Kenya Confirms Cholera Outbreak in Laikipia Linked to Monkeys in China


The government, on Friday, warned Kenyans of a cholera outbreak at the British Camp in Nanyuki, Laikipia County.

Through the Directorate of Public Communications, the government confirmed that over 172 individuals at the camp were affected by the outbreak in the past three months.

The outbreak was said to have been caused by a unique parasite subtype, linked to farmed monkeys in China.

“The British Army in Kenya has confirmed a severe diarrhoea outbreak. A unique parasite subtype, linked to farmed monkeys in China has been identified,” read part of the statement.

Soldiers from the British army using the L118 Light Gun – a 105 mm towed howitzer

BAE Systems

“This marks the largest outbreak reported by the army worldwide.”

The government cautioned members of the public to practice hygiene and seek medical attention should they identify any symptoms.

“Stay informed, practice hygiene measures and seek immediate medical attention if symptomatic.”

The Directorate, which is housed under the ICT Ministry, is mandated to promote Government policies, programmes and strategies to the general public. 

The Health Ministry has not issued a statement regarding the outbreak at the time of publishing this article. 

What is Cholera

Cholera is an acute disease that can kill within hours if left untreated. It mostly affects people with inadequate access to basic sanitation.

Most of those affected develop mild symptoms that can be treated if identified in the early stages.

Severe cases, on the other hand, require rapid treatment with intravenous fluids and antibiotics.

Symptoms

The disease is primarily transmitted through ingestion of contaminated food or water. It can cause severe acute watery diarrhoea, vomiting, restlessness or irritability.

Other symptoms include loss of skin elasticity, rapid heart rate, dry mucous membranes and low blood pressure.

Prevention

According to the World Health Organisation (WHO), one should practise hygiene and basic sanitation to reduce the risk of contracting cholera.

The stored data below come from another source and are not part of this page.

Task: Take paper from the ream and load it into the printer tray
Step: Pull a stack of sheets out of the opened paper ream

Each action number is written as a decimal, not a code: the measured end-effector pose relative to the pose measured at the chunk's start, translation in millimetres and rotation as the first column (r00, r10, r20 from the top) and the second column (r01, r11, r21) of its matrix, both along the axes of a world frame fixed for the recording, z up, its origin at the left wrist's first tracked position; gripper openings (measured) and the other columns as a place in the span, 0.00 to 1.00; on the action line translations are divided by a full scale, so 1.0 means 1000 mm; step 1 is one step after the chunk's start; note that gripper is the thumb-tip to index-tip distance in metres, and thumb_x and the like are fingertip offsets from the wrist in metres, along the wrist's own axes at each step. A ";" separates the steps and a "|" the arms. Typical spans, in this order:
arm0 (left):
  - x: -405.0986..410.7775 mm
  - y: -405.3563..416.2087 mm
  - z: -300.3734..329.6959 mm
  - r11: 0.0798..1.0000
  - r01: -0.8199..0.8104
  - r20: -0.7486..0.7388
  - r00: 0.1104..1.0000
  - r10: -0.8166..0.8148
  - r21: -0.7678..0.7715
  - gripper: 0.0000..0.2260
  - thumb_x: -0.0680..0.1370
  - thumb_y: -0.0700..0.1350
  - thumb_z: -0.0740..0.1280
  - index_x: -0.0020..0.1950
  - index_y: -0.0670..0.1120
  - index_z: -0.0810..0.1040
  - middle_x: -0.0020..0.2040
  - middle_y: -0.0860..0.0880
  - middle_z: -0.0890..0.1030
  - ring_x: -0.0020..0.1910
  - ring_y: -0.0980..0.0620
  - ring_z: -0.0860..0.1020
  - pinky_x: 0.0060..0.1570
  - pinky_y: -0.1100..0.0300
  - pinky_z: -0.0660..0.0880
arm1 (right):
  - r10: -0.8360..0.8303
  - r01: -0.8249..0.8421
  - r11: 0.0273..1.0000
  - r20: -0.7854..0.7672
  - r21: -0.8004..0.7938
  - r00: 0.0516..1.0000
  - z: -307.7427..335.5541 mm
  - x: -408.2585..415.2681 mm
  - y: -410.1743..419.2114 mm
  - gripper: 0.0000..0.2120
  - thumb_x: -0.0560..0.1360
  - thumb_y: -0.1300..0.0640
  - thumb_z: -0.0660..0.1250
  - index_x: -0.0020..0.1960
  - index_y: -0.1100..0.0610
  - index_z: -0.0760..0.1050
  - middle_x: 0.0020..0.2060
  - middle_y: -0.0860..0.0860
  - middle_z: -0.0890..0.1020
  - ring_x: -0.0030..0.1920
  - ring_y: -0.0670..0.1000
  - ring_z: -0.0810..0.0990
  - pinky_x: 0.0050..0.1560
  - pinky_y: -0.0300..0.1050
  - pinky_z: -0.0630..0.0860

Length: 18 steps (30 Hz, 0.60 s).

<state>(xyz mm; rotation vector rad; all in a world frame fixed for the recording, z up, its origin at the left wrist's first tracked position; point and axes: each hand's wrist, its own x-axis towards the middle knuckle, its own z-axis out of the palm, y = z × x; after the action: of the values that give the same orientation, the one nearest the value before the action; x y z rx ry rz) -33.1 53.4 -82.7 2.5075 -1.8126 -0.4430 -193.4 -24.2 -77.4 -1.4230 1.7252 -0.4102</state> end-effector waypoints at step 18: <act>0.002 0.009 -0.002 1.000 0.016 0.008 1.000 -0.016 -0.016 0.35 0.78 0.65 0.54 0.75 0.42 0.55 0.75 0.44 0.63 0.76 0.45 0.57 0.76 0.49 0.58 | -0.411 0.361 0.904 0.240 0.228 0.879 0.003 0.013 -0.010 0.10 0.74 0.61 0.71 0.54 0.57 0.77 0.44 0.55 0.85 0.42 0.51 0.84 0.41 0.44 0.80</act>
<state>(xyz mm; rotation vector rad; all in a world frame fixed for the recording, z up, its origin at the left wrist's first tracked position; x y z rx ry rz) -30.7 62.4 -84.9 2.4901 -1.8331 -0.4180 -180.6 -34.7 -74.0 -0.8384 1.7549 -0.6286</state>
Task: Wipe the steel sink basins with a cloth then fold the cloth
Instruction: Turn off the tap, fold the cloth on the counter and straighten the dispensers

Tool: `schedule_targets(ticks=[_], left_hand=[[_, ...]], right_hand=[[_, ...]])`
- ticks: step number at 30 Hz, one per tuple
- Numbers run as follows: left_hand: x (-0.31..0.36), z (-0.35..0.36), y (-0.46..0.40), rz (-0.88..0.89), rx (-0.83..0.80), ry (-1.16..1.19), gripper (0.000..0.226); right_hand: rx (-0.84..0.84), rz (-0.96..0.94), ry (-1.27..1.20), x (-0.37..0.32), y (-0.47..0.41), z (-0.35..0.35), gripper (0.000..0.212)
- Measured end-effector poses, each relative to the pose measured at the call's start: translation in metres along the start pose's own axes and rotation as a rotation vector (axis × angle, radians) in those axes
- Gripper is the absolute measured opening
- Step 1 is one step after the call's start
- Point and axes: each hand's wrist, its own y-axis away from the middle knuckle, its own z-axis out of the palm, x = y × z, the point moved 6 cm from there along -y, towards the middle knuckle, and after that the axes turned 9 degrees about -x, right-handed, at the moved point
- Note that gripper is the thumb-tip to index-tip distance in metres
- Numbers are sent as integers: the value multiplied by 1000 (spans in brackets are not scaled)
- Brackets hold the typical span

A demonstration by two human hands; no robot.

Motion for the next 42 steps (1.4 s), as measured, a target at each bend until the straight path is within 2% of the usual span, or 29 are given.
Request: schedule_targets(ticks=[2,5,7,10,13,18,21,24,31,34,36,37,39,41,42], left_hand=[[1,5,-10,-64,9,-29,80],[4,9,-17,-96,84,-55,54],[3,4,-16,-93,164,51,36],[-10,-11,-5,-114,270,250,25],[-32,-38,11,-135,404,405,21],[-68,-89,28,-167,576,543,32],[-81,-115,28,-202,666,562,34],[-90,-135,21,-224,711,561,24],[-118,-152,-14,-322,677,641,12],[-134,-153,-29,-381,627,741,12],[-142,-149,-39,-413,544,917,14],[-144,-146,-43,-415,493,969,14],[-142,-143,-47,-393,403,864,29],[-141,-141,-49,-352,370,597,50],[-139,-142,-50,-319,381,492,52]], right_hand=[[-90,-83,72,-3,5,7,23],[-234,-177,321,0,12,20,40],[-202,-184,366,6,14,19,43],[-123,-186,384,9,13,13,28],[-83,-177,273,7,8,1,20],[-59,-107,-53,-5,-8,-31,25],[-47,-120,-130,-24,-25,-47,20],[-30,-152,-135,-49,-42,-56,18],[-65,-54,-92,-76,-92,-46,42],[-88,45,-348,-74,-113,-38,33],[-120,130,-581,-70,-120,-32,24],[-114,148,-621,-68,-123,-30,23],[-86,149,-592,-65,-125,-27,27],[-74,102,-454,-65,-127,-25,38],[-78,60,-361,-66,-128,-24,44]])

This involves drinking treated water, washing hands often with soap and water, ensuring food is properly cooked, cleaning and disinfecting the kitchen, toilets and safely disposing of the dirty water.

Worrying Signs

According to statistics from WHO, Kenya has recorded over 7,800 cases by March 2023, During the same period, 122 fatalities were recorded.

In February 2023, the government launched a cholera vaccination drive to curb the outbreak, especially in the Northern regions. This campaign targeted 2.2 million people in the worst-affected counties. 

A doctor carries out a test in a laboratory.